I wrote an article titled “Fundamentals of T-Test using R” in the February 2016 issue of Visual Studio Magazine. See https://visualstudiomagazine.com/articles/2016/02/01/fundamentals-of-t-test-using-r.aspx.
R is a scripting language, plus an interactive environment, plus a large library of built-in functions. R is used mostly for data analysis. Interest in R has increased significantly. I suspect the increase in interest may be due to Microsoft’s recent acquisition of the Revolution R product and it rebranding as Microsoft R Server.
In my article I show how to use R to perform a t-test. When I wrote the article, the most difficult part was explaining exactly what the t-test is. I explained by using an example:
Imagine that you work for a very large school and want to investigate the difference in mathematical ability of the male students in a certain grade versus the female students. Because the math ability exam is time-consuming and expensive, you can’t give the exam to all of the students.
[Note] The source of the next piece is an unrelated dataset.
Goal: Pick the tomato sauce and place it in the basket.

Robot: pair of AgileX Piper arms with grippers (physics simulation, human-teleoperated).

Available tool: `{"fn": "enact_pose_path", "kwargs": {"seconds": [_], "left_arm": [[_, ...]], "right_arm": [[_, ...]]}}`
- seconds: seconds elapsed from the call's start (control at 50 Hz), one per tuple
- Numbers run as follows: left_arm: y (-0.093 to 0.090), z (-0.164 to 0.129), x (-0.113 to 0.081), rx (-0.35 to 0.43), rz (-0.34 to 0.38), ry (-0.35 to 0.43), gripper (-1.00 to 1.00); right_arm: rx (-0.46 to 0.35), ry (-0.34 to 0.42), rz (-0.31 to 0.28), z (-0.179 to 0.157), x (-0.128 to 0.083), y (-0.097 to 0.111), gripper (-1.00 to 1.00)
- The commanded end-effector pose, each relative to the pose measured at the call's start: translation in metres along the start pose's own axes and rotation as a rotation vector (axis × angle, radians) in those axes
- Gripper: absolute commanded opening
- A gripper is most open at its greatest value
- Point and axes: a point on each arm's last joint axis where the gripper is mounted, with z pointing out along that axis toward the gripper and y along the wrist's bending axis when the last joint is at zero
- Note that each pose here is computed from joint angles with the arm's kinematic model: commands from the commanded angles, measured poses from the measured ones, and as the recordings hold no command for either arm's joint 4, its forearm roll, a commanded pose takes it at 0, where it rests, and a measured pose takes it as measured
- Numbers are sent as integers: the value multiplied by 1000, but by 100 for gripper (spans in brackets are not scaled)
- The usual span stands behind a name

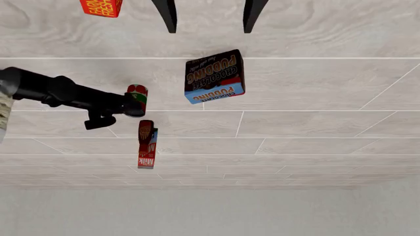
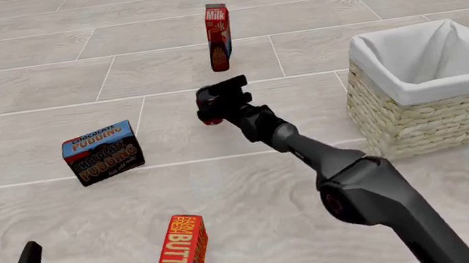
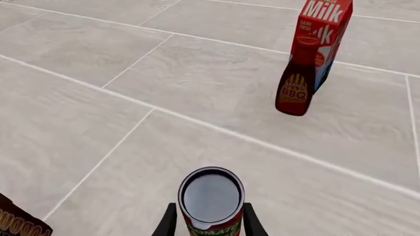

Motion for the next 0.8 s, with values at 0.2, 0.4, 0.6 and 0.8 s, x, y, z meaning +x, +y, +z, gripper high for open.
{"fn": "enact_pose_path", "kwargs": {"seconds": [0.2, 0.4, 0.6, 0.8], "left_arm": [[0, 0, 0, 0, 0, 0, 100], [0, 0, 0, 0, 0, 0, 100], [0, 0, 0, 0, 0, 0, 100], [0, 0, 0, 0, 0, 0, 100]], "right_arm": [[8, 3, 39, 6, 1, -5, 100], [6, -7, 41, 5, 2, -4, -100], [-5, 0, 39, 1, 7, 3, -100], [-17, -5, 24, -6, 1, 11, -100]]}}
So you randomly select a sample of the males and a sample of the females and administer the exam to the two groups.
The t-test calculates the mean score of each of the two samples and compares the two sample means to infer if the two means of the parent populations (all male students and all female students) are probably the same or not.
I conclude my article with a caution:
Interpreting the results of a t-test is a very delicate process. It’s important to remember that the t-test is probabilistic and applies to groups, not individual items. My colleagues and I who work with statistics are often dismayed by completely incorrect causation conclusions drawn from statistics.